Cardiovascular disease is an umbrella term for disorders of the heart and blood vessels. The heart provides the pressure for pumping the blood through the vessels that carry it to all parts of the body.

Some of the diseases overlap due to a common underlying condition. Atherosclerosis, for example, is an inflammatory condition in which plaque builds up in artery walls and restricts blood flow. This can lead to heart disease, heart attack, and stroke.

Heart failure, in which the heart does not pump enough blood to meet the body’s needs, is another type of cardiovascular disease. Abnormal heartbeat, or arrhythmia, and defective heart valves are also classed as cardiovascular diseases.

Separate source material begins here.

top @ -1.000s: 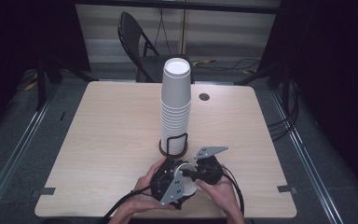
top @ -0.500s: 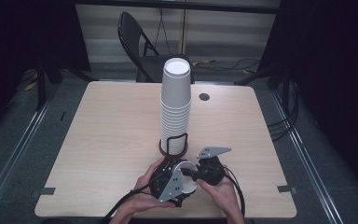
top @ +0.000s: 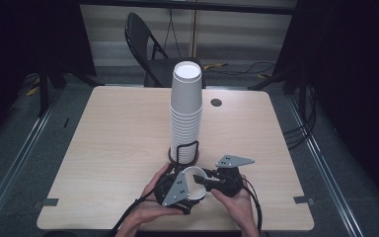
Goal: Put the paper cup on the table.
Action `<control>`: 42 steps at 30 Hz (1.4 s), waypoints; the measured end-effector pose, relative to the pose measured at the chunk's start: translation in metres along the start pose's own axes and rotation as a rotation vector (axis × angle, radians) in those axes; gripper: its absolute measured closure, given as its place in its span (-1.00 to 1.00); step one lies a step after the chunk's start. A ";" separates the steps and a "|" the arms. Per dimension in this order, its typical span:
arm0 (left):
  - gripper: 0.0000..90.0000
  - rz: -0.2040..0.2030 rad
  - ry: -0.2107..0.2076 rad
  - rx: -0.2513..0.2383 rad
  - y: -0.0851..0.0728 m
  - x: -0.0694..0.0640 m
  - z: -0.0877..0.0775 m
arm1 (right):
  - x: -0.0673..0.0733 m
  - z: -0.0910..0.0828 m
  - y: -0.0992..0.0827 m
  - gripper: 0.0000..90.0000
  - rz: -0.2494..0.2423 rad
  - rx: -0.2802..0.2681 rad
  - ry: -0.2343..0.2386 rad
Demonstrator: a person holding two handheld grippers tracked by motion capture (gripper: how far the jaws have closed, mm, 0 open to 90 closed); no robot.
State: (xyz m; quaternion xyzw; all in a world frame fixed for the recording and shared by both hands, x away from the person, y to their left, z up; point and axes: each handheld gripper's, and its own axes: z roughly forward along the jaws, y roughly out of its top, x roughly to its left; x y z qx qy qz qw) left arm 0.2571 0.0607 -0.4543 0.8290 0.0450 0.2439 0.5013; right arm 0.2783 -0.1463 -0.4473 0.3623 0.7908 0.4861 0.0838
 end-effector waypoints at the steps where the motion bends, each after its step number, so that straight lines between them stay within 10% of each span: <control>1: -0.77 -0.006 0.002 0.003 0.000 0.001 -0.001 | 0.000 0.000 0.000 0.31 0.001 -0.010 -0.015; 21: -0.77 -0.176 0.035 -0.026 -0.010 0.022 -0.010 | -0.004 -0.019 -0.003 -0.17 0.043 -0.229 -0.079; 32: -0.77 -0.254 0.069 -0.031 -0.020 0.037 -0.025 | -0.015 -0.032 -0.019 -0.65 0.095 -0.300 -0.215; 42: -0.77 -0.316 0.132 -0.077 -0.025 0.049 -0.045 | -0.024 -0.029 -0.038 -0.69 0.097 -0.253 -0.392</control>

In the United States, where 610,000 people die of it every year, heart disease is the primary cause of death in men and women.

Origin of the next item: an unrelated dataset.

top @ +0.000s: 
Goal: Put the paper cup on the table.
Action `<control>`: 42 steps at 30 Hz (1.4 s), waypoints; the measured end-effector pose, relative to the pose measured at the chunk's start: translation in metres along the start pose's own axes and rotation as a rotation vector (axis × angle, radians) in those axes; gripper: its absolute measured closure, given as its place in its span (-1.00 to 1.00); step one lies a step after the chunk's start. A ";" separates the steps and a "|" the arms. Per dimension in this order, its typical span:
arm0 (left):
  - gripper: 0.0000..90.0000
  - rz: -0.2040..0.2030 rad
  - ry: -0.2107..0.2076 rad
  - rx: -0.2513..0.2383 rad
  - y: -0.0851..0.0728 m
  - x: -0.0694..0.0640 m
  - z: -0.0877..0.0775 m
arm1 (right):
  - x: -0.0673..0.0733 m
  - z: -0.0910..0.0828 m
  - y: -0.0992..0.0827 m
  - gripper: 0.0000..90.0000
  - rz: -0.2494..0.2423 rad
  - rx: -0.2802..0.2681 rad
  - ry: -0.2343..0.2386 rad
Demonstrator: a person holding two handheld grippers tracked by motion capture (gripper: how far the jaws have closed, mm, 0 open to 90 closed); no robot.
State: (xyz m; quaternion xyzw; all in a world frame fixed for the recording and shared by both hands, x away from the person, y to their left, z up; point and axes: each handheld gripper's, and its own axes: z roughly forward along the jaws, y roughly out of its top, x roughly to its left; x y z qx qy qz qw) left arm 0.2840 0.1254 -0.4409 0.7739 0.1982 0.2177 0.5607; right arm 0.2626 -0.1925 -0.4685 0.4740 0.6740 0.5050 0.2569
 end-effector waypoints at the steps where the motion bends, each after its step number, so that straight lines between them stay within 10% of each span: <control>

Also, every year in the U.S., around 735,000 people experience a heart attack. This number includes 210,000 people for whom it is not their first.

In their analysis, the researchers focused on links between sleep, rates of death, and cardiovascular events such as heart attack, stroke, and coronary heart disease.

In their study paper, the researchers explain that while there appears to be “growing evidence” to support the idea, current guidelines for reducing the risk of cardiovascular diseases “make limited recommendations” about duration and quality of sleep.

The National Sleep Foundation’s latest guidelines recommend 7–9 hours of sleep every night for adults aged 26–64, and 7–8 hours for older people.

For their study, the researchers used 7–8 hours as the recommendation against which to compare the various results.

They note that while previous studies had examined the relationship between hours of sleep, deaths, and cardiovascular disease, they had not evaluated the effect of each hour of increase or decrease on the relationship. Also, none had evaluated the effect of sleep quality.

They suggest that their findings are significant because they highlight a problem with longer as opposed to shorter sleep, and that the greater the duration of sleep, the more severe the problem appears to be.

They also note that their study is the first to declare sleep quality as a risk factor for coronary heart disease and suggest that doctors should take into account “nonrestorative sleep (or ‘waking up unrefreshed’)” when they assess their patients.

The biology of the relationship between sleep duration, sleep quality, and cardiovascular diseases and mortality is unclear. Those who have studied it conclude that it is complex and involves many factors that interact with each other.

There is some evidence that insufficient sleep raises levels of the energy and appetite hormones leptin and ghrelin and that this can lead to obesity and impaired control of blood sugar. Reduced sleep can also promote inflammation, which some have linked to cardiovascular diseases and cancer.

Too much sleep may be linked to cardiovascular diseases because of existing conditions that increase fatigue. These include persistent inflammatory conditions and anemia.

Scientists also tie low physical activity, depression, unemployment, and low socioeconomic status to longer sleep. These may contribute to, but they could also mask, the link between longer sleep duration and cardiovascular disease and risk of death.

Dr. Kwok remarks that in modern society sleep is subject to many “cultural, social, psychological, behavioral, pathophysiological, and environmental influences.”

These influences arise for many different reasons. He lists examples ranging from caring for children and other relatives, to shift-working, mental and physical illnesses, and the “24-hour availability of commodities.”

Our findings have important implications as clinicians should have greater consideration for exploring sleep duration and quality during consultations.”